Ngobrol Semeja dengan Warganya, Ini yang Dijanjikan Bupati Suharsono

Suasana kunjungan Bupati Bantul Suahrsono di Dusun Nyangkringan RT 04, Bantul, pada Kamis (25/4/2019). Harian Jogja - Kiki Luqmanul Hakim
26 April 2019 09:47 WIB Kiki Luqmanul Hakim (ST 16) Bantul Share :


Harianjogja.com, BANTUL – Guna mendengarkan langsung aspirasi rakyat, Bupati Bantul Suharsono kunjungi warga Dusun Nyangkringan,Bantul. Kunjungan ini adalah bentuk pengaplikasian langsung tentang semboyan Pemerintah Kabupaten (Pemkab) Bantul ‘Makaryo Bangun Deso’.

Tidak canggung Bupati Bantul yang ditemani oleh sopirnya langsung menyalami warga Dusun Nyangkringan dan duduk bersama di meja yang sudah tersedia makan dan minuman dingin, salah satunya adalah tempe goreng lengkap dengan cabainya.

“Hari ini saya turun langsung ke lapangan untutk mendengarkan apa isi hati warga sini dan juga mengetahui kesulitan apa yang dirasakan sama warga sini. Tadi ada yang ada yang ngeluh kalau car free day sepi pengunjung, nanti akan segera kami tindak lanjuti agar mereka tidak mengeluh lagi,” kata Suharsono ketika ditemui Harianjogja.com pada Kamis (25/4/2019) di Warung Angkringan Appace, Dusun Nyangkringan RT 04.

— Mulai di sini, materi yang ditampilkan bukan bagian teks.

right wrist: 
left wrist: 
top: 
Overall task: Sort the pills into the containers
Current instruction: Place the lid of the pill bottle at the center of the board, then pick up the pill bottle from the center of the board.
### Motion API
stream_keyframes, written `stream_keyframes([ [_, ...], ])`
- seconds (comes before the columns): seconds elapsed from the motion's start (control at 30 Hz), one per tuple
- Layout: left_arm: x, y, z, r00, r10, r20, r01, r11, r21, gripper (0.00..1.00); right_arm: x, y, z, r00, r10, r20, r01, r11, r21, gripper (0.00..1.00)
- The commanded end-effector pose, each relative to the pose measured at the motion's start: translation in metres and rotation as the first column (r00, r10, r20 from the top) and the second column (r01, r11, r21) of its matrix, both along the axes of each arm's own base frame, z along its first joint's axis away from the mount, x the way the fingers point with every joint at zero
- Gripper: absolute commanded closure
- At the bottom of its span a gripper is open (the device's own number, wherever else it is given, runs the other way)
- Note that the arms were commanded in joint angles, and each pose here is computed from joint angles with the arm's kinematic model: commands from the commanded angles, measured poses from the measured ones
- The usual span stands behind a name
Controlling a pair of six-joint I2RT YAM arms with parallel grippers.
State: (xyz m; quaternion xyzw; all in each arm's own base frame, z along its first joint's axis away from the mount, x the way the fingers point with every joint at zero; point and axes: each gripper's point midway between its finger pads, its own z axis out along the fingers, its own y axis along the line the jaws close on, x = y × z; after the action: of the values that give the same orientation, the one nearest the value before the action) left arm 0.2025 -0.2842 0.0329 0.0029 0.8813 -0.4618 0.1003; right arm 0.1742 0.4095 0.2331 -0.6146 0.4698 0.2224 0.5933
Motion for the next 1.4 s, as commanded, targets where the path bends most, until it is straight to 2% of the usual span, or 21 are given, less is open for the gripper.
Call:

Selain itu Suharsono yang menggunakan baju batik mengatakan bahwa pihaknya akan membantu merenovasi rumah warga yang hidupnya mengalami kesusahan ekonomi, menurutnya setiap warga yang tidak mampu akan mendapatkan bantuan sebesar Rp15 juta.

“Tadi ada juga yang cerita kalau tetangganya tidak mampu terus rumahnya sudah tidak layak huni dan akan kita tangani langsung, kita akan mendata berapa jumlah warga Bantul yang mengalami nasib yang sama dan akan kami bantu. Dananya perumah kurang lebih 15 juta buat bangun rumah,” katanya.

Jika nanti dana tersebut dirasa masih kurang maka Suharsono akan menambahkan jumlahnya tergantung kebutuhan rumah yang dibangun. “Nanti kalau kurang ya saya tambah, pokoknya semua dana Pemkab yang untuk warga akan saya kuras agar warga Bantul sejahtera semua di bawah pimpinan saya,” lanjut Suharsono.

Sedangkan warga Dusun Nyangkringan, Sri Martuti, merasa bahagia ketika Bupatinya mengunjungi langsung Dusun tempat tinggalnya, Sri Martuti sendiri adalah warga yang bercerita bahwa ada tetangganya yang rumahnya sudah tidak layak huni dan tidak mampu.

“Senang ya rasanya bisa cerita langsung ke Bupati apa kami rasakan, tadi yang masalah rumah warga sudah tidak layak huni itu sama pak Bupati disuruh bikin surat pengajuan biar rumahnya dibangun sama pemerintah. Warga itu kasian, penghasilannya itu sedikit dan udah sepuh, tapi untunganya pak Bupati langsung menindak lanjuti,” kata Sri.